### Available records ###

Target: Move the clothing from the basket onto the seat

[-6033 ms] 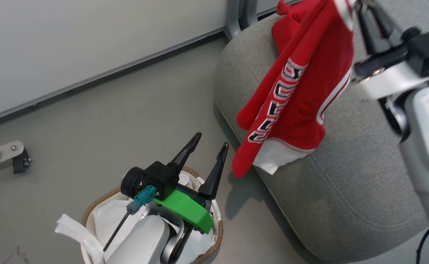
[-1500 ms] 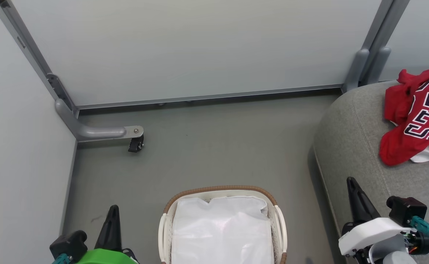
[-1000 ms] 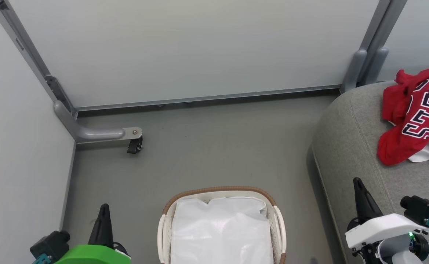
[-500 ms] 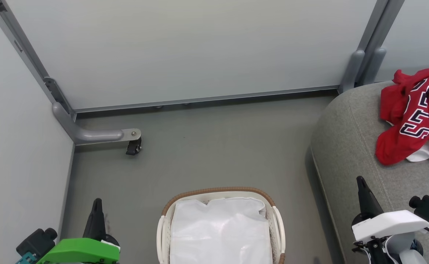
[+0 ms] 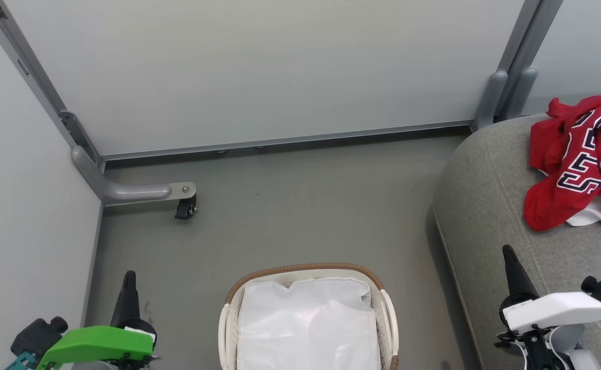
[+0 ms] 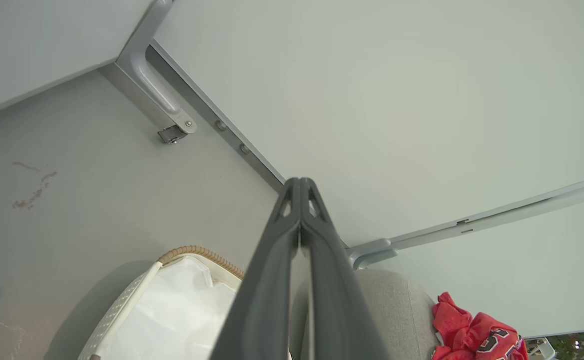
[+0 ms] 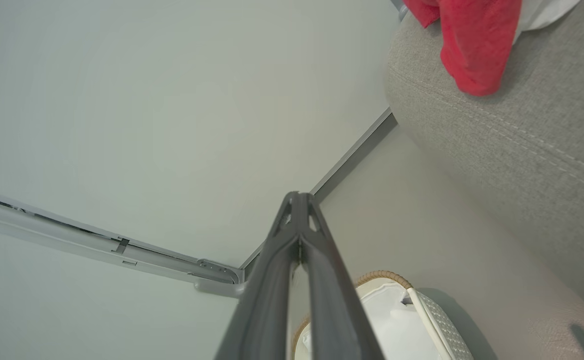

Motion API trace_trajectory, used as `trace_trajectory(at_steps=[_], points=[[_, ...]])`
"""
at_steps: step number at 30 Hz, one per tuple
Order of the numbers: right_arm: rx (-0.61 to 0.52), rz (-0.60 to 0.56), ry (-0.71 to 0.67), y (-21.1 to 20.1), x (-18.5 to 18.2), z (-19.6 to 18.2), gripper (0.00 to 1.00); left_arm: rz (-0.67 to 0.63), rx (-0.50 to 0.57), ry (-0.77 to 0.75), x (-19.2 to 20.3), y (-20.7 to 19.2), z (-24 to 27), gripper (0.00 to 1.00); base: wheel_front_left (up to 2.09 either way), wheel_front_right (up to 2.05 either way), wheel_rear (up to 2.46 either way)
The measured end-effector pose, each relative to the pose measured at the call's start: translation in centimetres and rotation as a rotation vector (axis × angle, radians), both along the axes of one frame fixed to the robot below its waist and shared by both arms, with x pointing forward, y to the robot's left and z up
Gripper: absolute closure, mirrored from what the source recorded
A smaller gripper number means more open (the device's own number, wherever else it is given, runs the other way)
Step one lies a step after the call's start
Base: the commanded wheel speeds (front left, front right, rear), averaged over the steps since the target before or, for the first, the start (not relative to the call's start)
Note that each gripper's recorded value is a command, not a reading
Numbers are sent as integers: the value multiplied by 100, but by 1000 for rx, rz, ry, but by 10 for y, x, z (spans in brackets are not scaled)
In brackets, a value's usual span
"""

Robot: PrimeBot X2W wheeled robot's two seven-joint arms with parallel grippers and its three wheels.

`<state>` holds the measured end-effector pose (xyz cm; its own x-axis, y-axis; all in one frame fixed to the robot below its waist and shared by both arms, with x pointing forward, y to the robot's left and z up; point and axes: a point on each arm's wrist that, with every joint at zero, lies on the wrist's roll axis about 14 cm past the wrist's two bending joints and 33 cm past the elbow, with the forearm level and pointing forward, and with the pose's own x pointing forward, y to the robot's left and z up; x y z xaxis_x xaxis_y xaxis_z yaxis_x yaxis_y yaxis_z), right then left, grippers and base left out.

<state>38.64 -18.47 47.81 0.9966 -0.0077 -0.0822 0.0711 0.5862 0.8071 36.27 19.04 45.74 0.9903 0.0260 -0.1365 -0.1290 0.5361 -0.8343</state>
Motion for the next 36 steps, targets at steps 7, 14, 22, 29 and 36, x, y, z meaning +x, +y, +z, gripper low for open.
trace_trajectory(at_steps=[7, 14, 22, 29, 36], points=[[79, -10, 0, -2, 0, 1, 100, 12, -70, -5, 2, 2, 3, 100, 0, 0, 0], [152, -14, -3, -3, 0, 3, 100, 18, -135, -18, 6, 3, 8, 100, 0, 0, 0], [229, -19, -7, -5, 1, 6, 100, 24, -205, -30, 9, 5, 13, 100, 0, 0, 0], [293, -19, -17, -6, 2, 9, 100, 28, -262, -43, 11, 6, 17, 100, 0, 0, 0], [353, -22, -23, -7, 2, 12, 100, 28, -317, -58, 14, 7, 23, 100, 0, 0, 0]])
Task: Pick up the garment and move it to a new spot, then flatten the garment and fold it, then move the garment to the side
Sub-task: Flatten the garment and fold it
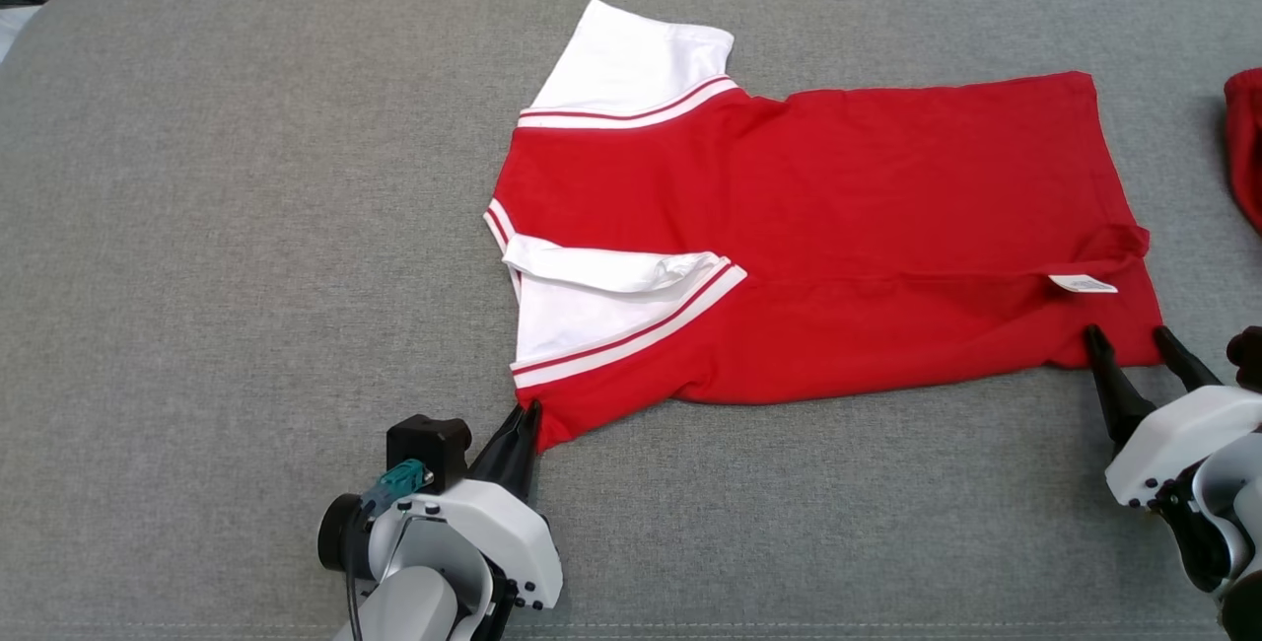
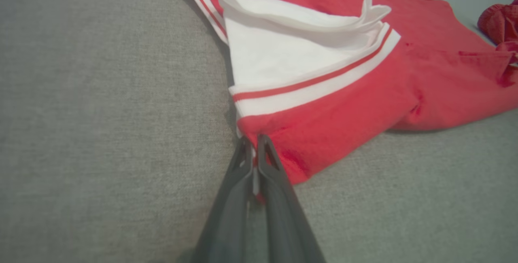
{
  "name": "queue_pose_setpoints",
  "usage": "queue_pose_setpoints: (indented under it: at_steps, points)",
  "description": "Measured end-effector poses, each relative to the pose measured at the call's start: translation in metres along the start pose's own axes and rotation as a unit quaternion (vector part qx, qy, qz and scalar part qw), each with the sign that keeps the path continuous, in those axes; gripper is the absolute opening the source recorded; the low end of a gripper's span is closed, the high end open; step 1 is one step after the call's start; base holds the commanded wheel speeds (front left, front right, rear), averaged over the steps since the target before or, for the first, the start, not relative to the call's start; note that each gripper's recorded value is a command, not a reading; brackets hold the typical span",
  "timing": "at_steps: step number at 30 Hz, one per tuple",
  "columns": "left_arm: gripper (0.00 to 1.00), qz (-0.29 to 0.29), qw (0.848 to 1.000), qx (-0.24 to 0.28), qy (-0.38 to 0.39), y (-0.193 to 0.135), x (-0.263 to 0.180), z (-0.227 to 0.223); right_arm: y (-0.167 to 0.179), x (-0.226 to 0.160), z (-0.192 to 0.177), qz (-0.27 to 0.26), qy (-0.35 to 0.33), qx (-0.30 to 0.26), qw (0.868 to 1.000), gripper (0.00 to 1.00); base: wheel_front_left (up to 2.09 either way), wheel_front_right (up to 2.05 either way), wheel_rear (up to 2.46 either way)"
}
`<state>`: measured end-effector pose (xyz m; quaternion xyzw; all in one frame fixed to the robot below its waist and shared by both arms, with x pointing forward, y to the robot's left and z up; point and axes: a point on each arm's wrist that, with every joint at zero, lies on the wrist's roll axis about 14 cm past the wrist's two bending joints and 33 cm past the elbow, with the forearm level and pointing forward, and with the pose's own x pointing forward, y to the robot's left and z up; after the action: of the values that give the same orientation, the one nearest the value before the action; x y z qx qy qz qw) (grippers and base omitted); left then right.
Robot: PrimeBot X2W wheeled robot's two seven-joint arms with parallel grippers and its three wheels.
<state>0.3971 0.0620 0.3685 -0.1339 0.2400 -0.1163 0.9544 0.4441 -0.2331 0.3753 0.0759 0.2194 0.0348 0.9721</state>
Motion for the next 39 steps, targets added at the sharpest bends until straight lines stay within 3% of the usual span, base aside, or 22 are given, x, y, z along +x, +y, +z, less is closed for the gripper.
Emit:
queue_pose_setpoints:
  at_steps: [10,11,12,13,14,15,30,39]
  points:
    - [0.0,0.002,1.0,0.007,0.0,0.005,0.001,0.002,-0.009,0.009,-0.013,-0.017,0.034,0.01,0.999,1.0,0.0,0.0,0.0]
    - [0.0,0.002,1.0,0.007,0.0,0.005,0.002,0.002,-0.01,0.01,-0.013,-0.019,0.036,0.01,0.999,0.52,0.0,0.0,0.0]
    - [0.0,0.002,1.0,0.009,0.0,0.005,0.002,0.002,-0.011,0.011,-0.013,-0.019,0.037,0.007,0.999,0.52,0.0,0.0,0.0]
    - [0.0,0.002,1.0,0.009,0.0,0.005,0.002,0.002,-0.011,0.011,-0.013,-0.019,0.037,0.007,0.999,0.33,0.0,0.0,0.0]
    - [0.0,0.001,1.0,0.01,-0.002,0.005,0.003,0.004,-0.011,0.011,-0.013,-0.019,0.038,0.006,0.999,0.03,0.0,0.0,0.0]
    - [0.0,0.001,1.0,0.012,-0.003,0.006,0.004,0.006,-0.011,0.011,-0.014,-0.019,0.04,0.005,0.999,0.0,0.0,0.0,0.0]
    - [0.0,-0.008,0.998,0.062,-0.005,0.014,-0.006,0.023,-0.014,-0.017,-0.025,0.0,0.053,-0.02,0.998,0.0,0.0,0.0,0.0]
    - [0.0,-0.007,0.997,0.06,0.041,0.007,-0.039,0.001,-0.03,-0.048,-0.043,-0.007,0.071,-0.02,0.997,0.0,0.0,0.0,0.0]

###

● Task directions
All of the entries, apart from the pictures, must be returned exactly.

● Exercise output
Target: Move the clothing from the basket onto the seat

[-6033 ms] 
[-1500 ms] 
[-1000 ms] 
[-500 ms] 
[+0 ms] 
[+0 ms] 
[+0 ms] 

Motion API trace_trajectory, used as `trace_trajectory(at_steps=[_], points=[[_, ...]])`
"""
at_steps: step number at 30 Hz, one per tuple
Order of the numbers: right_arm: rx (-0.61 to 0.52), rz (-0.60 to 0.56), ry (-0.71 to 0.67), y (-21.1 to 20.1), x (-18.5 to 18.2), z (-19.6 to 18.2), gripper (0.00 to 1.00); left_arm: rz (-0.67 to 0.63), rx (-0.50 to 0.57), ry (-0.77 to 0.75), x (-19.2 to 20.3), y (-20.7 to 19.2), z (-24 to 27), gripper (0.00 to 1.00); base: wheel_front_left (up to 2.09 either way), wheel_front_right (up to 2.05 either way), wheel_rear (up to 2.46 either way)
The measured end-effector pose, each relative to the pose measured at the call's start: translation in centimetres and rotation as a rotation vector (axis × angle, radians), both along the axes of one frame fixed to the robot below its waist and shared by both arms, with x pointing forward, y to the robot's left and z up
Gripper: absolute closure, mirrored from what the source recorded
A smaller gripper number means more open (the device's own number, wherever else it is given, runs the other way)
Step one lies a step after the call's start
Base: the commanded wheel speeds (front left, front right, rear), averaged over the steps since the target before or, for the first, the start (not relative to the call's start)
Note that each gripper's recorded value is a command, not a reading
Numbers are sent as integers: the value multiplied by 100, but by 1000 for rx, rz, ry, but by 10 for y, x, z (spans in brackets are not scaled)
In brackets, a value's usual span
"""

Robot: PrimeBot X2W wheeled robot's two seven-joint arms with parallel grippers and its three wheels.

`<state>` holds the measured end-effector pose (xyz cm; its own x-axis, y-axis; all in one frame fixed to the robot below its waist and shared by both arms, with x pointing forward, y to the robot's left and z up; point and axes: a point on each arm's wrist that, with every joint at zero, lies on the wrist's roll axis about 14 cm past the wrist's two bending joints and 33 cm past the elbow, with the forearm level and pointing forward, and with the pose's own x pointing forward, y to the robot's left and z up; x y z xaxis_x xaxis_y xaxis_z yaxis_x yaxis_y yaxis_z), right then left, grippers and base left out.

<state>38.64 -18.47 47.81 0.9966 -0.0077 -0.0822 0.0711 0.5862 0.8071 36.27 19.04 45.74 0.9903 0.0260 -0.1365 -0.1290 0.5361 -0.8343</state>
Motion for the next 36 steps, targets at steps 7, 14, 22, 29 and 36, x, y, z meaning +x, +y, +z, gripper low for open.
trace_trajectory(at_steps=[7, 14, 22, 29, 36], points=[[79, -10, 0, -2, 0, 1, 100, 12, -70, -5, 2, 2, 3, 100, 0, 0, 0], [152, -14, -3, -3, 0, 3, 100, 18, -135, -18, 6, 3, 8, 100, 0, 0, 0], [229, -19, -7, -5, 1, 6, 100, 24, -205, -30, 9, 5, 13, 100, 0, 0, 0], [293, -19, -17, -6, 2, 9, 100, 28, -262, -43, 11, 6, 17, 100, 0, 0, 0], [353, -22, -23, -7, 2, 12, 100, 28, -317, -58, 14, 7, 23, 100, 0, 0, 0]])
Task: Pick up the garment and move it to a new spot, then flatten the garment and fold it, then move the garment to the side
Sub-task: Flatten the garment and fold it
{
  "name": "queue_pose_setpoints",
  "usage": "queue_pose_setpoints: (indented under it: at_steps, points)",
  "description": "Measured end-effector poses, each relative to the pose measured at the call's start: translation in metres along the start pose's own axes and rotation as a unit quaternion (vector part qx, qy, qz and scalar part qw), each with the sign that keeps the path continuous, in those axes; gripper is the absolute opening the source recorded; the low end of a gripper's span is closed, the high end open; step 1 is one step after the call's start; base holds the commanded wheel speeds (front left, front right, rear), averaged over the steps since the target before or, for the first, the start, not relative to the call's start; note that each gripper's recorded value is a command, not a reading; brackets hold the typical span",
  "timing": "at_steps: step number at 30 Hz, one per tuple",
  "columns": "left_arm: gripper (0.00 to 1.00), qz (-0.29 to 0.29), qw (0.848 to 1.000), qx (-0.24 to 0.28), qy (-0.38 to 0.39), y (-0.193 to 0.135), x (-0.263 to 0.180), z (-0.227 to 0.223); right_arm: y (-0.167 to 0.179), x (-0.226 to 0.160), z (-0.192 to 0.177), qz (-0.27 to 0.26), qy (-0.35 to 0.33), qx (-0.30 to 0.26), qw (0.868 to 1.000), gripper (0.00 to 1.00); base: wheel_front_left (up to 2.09 either way), wheel_front_right (up to 2.05 either way), wheel_rear (up to 2.46 either way)"
}
`<state>`: measured end-effector pose (xyz m; quaternion xyzw; all in one frame fixed to the robot below its waist and shared by both arms, with x pointing forward, y to the robot's left and z up; point and axes: a point on each arm's wrist that, with every joint at zero, lies on the wrist's roll axis about 14 cm past the wrist's two bending joints and 33 cm past the elbow, with the forearm level and pointing forward, and with the pose's own x pointing forward, y to the robot's left and z up; after the action: of the values that give the same orientation, the one nearest the value before the action; x y z qx qy qz qw) (grippers and base omitted); left then right.
Robot: PrimeBot X2W wheeled robot's two seven-joint arms with parallel grippers and its three wheels.
<state>0.3971 0.0620 0.3685 -0.1339 0.2400 -0.1163 0.9544 0.4441 -0.2331 0.3753 0.0759 0.2194 0.0348 0.9721</state>
Motion for the next 39 steps, targets added at the sharpest bends until straight lines stay within 3% of the usual span, base aside, or 22 are given, x, y, z along +x, +y, +z, less is closed for the gripper.
Emit:
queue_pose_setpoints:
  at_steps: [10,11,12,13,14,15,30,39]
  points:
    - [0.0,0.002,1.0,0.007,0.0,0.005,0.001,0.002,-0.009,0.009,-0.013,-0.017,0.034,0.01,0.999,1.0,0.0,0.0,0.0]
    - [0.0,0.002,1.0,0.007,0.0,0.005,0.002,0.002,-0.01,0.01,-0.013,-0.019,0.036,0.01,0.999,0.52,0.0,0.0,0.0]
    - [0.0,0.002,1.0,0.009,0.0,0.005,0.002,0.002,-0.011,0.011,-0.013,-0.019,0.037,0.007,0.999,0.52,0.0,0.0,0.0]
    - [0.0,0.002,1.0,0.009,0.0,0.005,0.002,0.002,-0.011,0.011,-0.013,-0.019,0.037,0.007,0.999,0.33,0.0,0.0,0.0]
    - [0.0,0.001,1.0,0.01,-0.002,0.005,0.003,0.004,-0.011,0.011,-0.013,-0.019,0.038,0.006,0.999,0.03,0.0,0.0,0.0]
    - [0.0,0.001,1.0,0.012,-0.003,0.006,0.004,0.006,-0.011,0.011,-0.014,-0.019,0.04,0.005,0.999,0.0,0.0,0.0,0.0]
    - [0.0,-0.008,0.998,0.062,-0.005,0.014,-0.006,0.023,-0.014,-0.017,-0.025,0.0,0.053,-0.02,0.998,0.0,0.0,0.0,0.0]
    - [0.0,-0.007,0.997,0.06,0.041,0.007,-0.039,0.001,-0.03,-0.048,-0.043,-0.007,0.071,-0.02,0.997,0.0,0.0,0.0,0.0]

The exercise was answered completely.